The next track, "Valen" has very melodic guitars, and has a chorus sung with clean, melodic vocals, and the other parts of the song have spoken vocals and raspy growls.
The next track is "Vanvidd" and is one of the heavier songs in the album. The drums are repetitive, but they sound really good. Halfway through the song, Varg howls and screams like a madman, and it sounds amazing. The power chords played by the rhythm guitar are very crunchy and awesome.
Then we have "Enhver Til Sitt", which has a lot of tremolo picked riffs and some cool vocal patterns.
"Budstikken" starts out with a pounding drum beat and cold sounding riffs, and has a lot of melancholic riffs throughout the song.
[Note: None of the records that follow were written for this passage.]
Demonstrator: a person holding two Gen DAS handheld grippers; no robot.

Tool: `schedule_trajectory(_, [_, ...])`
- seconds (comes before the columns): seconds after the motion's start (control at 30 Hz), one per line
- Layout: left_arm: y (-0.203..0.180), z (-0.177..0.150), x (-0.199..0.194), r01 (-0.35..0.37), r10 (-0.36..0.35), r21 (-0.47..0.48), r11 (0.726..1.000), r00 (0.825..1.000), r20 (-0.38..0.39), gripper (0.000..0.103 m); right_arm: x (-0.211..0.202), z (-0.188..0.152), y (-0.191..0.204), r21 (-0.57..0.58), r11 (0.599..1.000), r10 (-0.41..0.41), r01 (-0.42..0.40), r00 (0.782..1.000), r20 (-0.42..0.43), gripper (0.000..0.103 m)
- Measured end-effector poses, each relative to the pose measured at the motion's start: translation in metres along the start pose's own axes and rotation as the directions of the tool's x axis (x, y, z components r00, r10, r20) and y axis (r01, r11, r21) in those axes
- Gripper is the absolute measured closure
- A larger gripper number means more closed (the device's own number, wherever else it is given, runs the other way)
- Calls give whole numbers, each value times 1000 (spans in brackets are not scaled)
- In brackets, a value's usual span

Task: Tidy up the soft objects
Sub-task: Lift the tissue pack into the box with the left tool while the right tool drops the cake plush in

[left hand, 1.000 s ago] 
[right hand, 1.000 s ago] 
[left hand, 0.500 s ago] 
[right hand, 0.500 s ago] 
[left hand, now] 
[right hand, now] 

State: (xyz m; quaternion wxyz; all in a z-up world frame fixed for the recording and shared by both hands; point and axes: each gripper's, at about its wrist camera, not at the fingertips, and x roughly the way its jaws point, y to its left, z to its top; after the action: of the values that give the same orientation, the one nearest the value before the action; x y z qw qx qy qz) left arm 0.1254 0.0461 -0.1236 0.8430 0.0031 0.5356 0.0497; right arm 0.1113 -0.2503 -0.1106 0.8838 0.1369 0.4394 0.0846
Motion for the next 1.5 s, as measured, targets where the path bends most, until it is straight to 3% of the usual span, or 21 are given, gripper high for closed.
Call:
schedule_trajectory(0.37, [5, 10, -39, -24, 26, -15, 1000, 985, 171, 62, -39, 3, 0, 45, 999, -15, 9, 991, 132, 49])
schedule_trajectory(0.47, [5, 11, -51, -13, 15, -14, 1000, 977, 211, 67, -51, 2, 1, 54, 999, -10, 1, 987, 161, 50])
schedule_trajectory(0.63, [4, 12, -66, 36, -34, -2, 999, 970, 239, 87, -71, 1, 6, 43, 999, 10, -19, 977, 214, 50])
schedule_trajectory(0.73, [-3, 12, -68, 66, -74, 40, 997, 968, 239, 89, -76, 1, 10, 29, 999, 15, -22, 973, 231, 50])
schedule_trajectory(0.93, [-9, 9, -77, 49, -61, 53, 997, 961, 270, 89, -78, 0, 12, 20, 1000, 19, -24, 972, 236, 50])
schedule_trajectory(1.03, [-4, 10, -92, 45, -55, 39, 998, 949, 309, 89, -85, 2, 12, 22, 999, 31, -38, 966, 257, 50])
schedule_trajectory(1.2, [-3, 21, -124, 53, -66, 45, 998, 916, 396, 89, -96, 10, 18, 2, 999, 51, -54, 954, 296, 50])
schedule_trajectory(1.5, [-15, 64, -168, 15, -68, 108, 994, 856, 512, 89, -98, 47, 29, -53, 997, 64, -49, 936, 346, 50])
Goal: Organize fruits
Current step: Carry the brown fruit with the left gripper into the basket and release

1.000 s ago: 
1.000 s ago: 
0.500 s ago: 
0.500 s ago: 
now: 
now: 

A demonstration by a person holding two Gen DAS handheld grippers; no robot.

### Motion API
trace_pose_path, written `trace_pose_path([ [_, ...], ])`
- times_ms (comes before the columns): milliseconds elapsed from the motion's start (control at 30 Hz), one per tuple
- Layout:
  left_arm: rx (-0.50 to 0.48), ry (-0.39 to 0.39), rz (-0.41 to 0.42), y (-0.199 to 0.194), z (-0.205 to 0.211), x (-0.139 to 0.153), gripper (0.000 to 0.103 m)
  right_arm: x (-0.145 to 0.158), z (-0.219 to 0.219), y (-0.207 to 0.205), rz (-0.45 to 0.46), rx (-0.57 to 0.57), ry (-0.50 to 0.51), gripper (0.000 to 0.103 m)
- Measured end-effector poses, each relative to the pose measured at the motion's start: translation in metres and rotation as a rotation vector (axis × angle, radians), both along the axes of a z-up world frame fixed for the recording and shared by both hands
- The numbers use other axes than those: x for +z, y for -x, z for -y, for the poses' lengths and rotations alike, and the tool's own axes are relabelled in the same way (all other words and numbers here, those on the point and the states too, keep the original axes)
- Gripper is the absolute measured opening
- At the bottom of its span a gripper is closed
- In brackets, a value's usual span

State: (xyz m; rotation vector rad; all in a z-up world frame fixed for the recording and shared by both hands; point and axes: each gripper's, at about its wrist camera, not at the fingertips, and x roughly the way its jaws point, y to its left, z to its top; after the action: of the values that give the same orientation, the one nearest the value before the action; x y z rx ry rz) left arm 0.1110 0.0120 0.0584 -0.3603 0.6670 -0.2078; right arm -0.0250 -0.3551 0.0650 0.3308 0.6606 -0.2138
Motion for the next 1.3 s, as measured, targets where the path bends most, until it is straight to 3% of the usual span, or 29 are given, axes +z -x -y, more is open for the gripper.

The clean vocals are amazing, and add a lot to the atmosphere of thesong.
The final track is called "Til Hel Og Tilbake Igjen" which is an instrumental track, it starts with a slow pounding drum beat, then continues on with eerie sound effects and vocals, the drums start up again, then it ends with a gloomy, discordant acoustic riff.
I think this album is great for any fan of old school black metal. Although the production isn't lo-fi, the songs on this album sound like old-school black metal, somewhat like Varg's album entitled "FIlosofem", but with really good production.